The whole listing is to be set down again without alteration.

Segment Start: DATASET SECTION

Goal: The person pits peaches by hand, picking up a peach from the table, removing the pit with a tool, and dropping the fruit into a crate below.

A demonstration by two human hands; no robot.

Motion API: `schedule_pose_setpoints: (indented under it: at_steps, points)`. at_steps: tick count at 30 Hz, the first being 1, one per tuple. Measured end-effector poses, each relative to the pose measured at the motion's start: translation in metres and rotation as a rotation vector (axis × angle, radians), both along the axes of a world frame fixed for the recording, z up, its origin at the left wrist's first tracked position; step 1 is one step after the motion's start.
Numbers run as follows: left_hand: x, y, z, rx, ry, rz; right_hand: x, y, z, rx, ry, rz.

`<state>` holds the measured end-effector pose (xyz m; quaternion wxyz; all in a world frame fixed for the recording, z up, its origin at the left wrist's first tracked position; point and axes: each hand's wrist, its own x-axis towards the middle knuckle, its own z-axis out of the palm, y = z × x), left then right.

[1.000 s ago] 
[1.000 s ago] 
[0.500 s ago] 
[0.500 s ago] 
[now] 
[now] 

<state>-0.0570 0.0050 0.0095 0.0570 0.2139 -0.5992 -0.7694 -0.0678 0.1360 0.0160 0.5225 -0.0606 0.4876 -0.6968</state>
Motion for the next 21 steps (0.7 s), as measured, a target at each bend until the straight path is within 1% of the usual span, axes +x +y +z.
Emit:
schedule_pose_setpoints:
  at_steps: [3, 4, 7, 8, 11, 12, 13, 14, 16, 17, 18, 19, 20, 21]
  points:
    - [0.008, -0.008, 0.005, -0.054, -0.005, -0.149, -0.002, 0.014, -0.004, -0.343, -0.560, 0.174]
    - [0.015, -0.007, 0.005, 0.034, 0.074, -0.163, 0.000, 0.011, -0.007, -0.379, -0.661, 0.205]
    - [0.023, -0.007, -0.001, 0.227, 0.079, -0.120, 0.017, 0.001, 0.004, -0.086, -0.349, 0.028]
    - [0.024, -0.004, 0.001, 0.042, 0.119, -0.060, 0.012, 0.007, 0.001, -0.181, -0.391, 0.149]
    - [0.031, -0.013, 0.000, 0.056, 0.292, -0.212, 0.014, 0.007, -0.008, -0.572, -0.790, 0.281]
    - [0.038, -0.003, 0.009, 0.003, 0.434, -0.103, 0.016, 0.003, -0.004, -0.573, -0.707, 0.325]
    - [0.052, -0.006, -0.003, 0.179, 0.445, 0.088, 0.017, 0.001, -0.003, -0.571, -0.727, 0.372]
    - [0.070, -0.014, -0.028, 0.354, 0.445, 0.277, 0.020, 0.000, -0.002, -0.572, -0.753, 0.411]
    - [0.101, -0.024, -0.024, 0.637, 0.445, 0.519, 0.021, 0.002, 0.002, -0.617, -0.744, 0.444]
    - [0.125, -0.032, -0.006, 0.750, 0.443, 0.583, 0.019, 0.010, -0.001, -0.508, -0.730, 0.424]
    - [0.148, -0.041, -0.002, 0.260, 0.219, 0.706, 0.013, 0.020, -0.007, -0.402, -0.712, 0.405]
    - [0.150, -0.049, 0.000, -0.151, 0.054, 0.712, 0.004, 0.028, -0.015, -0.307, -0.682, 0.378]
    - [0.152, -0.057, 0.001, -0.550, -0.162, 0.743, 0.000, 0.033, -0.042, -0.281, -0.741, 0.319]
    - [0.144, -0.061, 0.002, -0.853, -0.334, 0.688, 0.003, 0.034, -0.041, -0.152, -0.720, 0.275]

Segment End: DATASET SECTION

* _RESULT_
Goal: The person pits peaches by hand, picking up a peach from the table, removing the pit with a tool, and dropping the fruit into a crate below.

A demonstration by two human hands; no robot.

Motion API: `schedule_pose_setpoints: (indented under it: at_steps, points)`. at_steps: tick count at 30 Hz, the first being 1, one per tuple. Measured end-effector poses, each relative to the pose measured at the motion's start: translation in metres and rotation as a rotation vector (axis × angle, radians), both along the axes of a world frame fixed for the recording, z up, its origin at the left wrist's first tracked position; step 1 is one step after the motion's start.
Numbers run as follows: left_hand: x, y, z, rx, ry, rz; right_hand: x, y, z, rx, ry, rz.

`<state>` holds the measured end-effector pose (xyz m; quaternion wxyz; all in a world frame fixed for the recording, z up, its origin at the left wrist's first tracked position; point and axes: each hand's wrist, its own x-axis towards the middle knuckle, its own z-axis out of the palm, y = z × x), left then right.

[1.000 s ago] 
[1.000 s ago] 
[0.500 s ago] 
[0.500 s ago] 
[now] 
[now] 

<state>-0.0570 0.0050 0.0095 0.0570 0.2139 -0.5992 -0.7694 -0.0678 0.1360 0.0160 0.5225 -0.0606 0.4876 -0.6968</state>
Motion for the next 21 steps (0.7 s), as measured, a target at each bend until the straight path is within 1% of the usual span, axes +x +y +z.
Emit:
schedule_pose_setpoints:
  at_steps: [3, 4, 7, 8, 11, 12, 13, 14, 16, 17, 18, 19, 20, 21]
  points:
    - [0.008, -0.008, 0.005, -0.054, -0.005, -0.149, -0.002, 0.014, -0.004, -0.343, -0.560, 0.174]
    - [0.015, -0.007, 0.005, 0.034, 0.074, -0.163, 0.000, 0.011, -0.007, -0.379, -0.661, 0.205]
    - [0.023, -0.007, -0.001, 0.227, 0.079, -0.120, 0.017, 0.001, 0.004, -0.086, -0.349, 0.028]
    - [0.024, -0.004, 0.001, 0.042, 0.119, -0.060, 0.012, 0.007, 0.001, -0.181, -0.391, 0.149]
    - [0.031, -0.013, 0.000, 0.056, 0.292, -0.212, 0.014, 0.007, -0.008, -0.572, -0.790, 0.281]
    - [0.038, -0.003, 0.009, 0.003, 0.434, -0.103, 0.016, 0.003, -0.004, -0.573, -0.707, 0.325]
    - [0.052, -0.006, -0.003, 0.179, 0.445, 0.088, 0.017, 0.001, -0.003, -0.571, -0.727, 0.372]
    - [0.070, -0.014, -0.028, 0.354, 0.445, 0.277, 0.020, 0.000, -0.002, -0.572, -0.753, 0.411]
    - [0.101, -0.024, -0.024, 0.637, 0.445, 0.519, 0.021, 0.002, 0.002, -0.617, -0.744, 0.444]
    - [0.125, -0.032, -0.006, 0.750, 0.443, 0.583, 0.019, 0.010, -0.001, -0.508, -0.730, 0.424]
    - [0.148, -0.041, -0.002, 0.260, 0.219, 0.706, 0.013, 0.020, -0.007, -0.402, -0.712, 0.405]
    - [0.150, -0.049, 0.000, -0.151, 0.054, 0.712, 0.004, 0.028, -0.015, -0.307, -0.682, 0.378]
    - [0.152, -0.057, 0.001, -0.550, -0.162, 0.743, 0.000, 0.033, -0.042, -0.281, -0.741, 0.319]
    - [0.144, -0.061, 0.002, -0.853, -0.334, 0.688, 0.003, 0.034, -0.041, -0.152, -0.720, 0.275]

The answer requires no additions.